Two-Class Boosted Decision Tree


Updated: August 10, 2016

Creates a binary classifier using a boosted decision tree algorithm

You can use the Two-Class Boosted Decision Tree module to create a machine learning model that is based on the boosted decision trees algorithm. A boosted decision tree is an ensemble learning method in which the second tree corrects for the errors of the first tree, the third tree corrects for the errors of the first and second trees, and so forth. Predictions are based on the entire ensemble of trees together that makes the prediction.

Generally, when properly configured, boosted decision trees are the easiest methods with which to get top performance on a wide variety of machine learning tasks. However, they are also one of the more memory-intensive learners, and the current implementation holds everything in memory; therefore, a boosted decision tree model might not be able to process the very large datasets that some linear learners can handle.

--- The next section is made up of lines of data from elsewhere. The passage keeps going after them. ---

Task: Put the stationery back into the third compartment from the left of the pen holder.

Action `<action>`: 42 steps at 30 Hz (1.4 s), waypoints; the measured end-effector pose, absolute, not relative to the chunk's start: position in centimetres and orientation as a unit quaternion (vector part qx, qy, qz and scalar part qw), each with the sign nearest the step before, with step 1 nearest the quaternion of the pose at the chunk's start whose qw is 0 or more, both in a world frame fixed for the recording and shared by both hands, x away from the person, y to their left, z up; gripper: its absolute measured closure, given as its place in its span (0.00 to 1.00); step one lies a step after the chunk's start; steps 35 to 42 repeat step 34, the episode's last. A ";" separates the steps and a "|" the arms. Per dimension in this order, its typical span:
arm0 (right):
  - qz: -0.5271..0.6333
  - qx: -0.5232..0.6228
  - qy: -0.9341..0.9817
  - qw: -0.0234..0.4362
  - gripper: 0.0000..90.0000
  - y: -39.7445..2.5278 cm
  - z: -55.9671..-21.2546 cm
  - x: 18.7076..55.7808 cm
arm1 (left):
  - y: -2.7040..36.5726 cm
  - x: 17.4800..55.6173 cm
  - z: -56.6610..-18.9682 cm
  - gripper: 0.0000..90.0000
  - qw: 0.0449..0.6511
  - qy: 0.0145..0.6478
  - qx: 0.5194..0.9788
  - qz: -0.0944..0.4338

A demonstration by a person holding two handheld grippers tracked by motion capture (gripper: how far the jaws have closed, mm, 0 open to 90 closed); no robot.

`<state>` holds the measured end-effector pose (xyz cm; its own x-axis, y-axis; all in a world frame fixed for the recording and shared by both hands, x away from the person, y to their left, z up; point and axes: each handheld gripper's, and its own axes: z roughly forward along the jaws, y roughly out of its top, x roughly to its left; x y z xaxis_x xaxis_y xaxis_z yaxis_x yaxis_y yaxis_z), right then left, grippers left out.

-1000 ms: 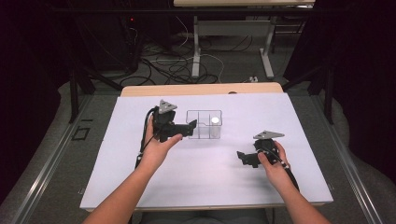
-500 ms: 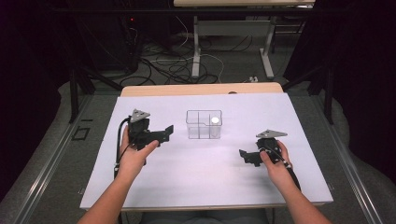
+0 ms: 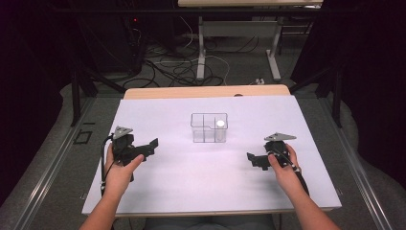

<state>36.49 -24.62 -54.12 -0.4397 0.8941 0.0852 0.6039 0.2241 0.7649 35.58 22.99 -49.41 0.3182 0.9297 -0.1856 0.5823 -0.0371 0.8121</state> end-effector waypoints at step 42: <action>0.379 0.502 0.755 0.189 0.03 -25.2 -54.5 36.9 | 26.9 35.1 -53.4 0.00 0.393 0.563 0.695 0.216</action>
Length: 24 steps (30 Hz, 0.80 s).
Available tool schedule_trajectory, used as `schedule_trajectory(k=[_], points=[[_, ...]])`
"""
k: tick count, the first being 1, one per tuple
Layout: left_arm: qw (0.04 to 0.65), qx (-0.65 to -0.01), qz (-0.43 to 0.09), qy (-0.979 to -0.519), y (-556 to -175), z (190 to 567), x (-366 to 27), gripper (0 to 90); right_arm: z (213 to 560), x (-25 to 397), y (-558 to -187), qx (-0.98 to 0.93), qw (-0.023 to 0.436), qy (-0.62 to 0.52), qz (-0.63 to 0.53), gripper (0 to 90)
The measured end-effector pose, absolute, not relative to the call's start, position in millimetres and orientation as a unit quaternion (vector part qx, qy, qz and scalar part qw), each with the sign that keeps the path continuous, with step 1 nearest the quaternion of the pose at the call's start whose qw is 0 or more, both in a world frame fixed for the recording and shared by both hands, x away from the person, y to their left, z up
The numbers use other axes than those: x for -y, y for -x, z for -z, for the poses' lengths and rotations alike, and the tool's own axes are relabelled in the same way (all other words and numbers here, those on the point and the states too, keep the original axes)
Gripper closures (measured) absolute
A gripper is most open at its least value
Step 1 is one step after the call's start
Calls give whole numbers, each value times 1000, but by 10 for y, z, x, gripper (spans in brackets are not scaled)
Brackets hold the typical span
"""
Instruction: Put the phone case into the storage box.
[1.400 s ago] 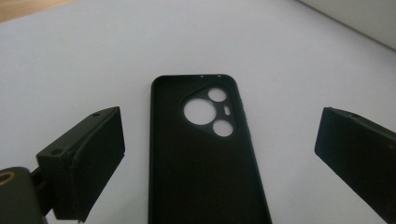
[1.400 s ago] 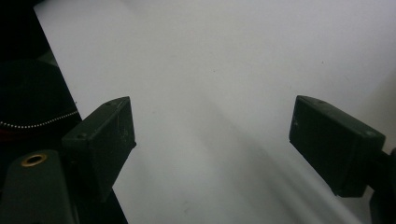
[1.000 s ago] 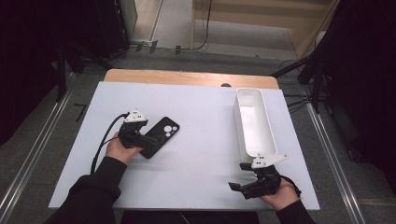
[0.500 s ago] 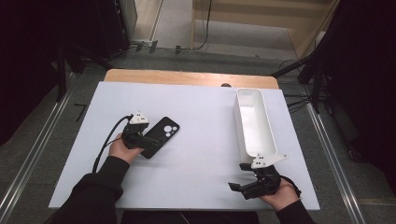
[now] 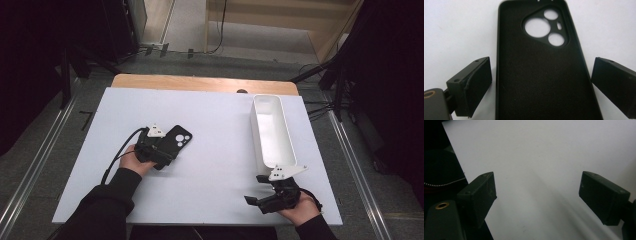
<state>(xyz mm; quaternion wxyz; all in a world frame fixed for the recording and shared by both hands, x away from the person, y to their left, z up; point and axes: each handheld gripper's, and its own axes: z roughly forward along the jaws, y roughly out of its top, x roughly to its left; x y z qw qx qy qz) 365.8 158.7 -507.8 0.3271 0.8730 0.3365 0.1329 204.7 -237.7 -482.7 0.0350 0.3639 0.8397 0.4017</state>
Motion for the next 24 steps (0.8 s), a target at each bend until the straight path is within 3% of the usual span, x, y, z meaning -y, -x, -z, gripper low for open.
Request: schedule_trajectory(k=[10,15,24], points=[[332,-331,-142,-872,-3635,5099,-1595,38,4832,2369,-2047,-841,32,-364,-399,128],[341,-340,-149,-863,-3621,5096,-1615,115,4834,2368,-2045,-841,33,-365,-399,128],[342,-342,-149,-863,-3621,5095,-1617,121,4835,2363,-2046,-842,34,-364,-397,128]])
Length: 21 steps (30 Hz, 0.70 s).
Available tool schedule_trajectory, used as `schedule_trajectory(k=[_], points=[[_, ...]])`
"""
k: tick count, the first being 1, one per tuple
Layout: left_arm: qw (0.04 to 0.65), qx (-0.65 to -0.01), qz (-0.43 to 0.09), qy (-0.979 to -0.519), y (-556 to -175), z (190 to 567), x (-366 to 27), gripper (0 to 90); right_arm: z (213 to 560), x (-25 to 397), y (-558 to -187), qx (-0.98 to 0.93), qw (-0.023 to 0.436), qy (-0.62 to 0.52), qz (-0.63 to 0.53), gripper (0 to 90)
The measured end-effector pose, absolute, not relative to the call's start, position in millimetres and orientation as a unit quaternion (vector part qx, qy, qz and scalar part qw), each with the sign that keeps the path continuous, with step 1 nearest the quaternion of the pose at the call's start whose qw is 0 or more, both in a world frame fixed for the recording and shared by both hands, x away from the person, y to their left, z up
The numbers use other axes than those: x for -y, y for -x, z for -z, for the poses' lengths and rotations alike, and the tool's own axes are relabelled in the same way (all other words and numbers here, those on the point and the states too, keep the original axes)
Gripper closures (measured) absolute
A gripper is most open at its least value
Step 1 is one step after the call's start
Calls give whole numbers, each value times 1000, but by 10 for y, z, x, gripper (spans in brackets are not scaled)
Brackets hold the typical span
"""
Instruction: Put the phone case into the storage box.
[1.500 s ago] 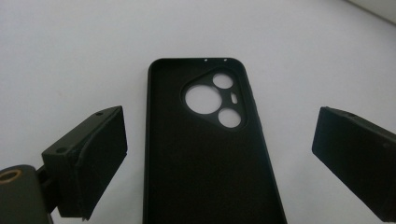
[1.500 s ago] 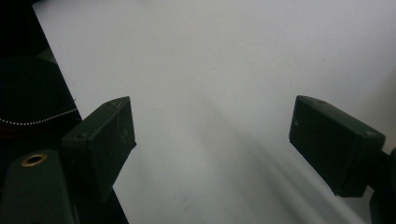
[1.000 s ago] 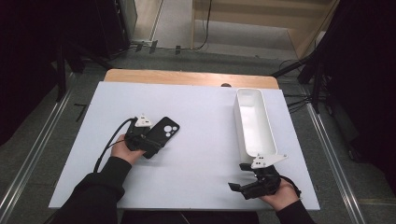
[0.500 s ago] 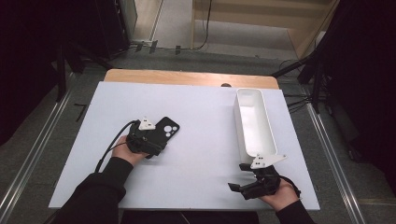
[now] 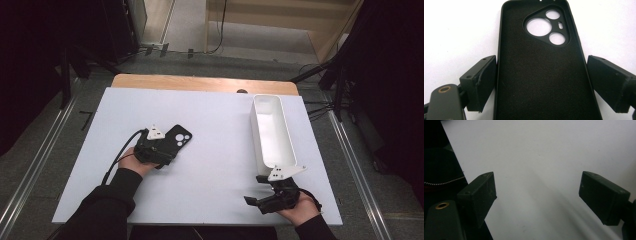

For more information about how to choose an algorithm, see these resources:

Classification is a supervised learning method, and therefore requires a tagged dataset, which includes a label column.

You can train the model by providing the boosted decision tree model and the tagged dataset as an input to Train Model or Tune Model Hyperparameters. The trained model can then be used to predict values for the new input examples.

  1. Add the Boosted Decision Tree module to the experiment.

  2. Specify how you want the model to be trained, by setting the Create trainer mode option.

    • Single Parameter. If you know how you want to configure the model, you can provide a specific set of values as arguments.

    • Parameter Range. If you are not sure of the best parameters, you can find the optimal parameters by specifying multiple values and using the Tune Model Hyperparameters module to find the optimal configuration. The trainer will iterate over multiple combinations of the settings you provided and determine the combination of values that produces the best model.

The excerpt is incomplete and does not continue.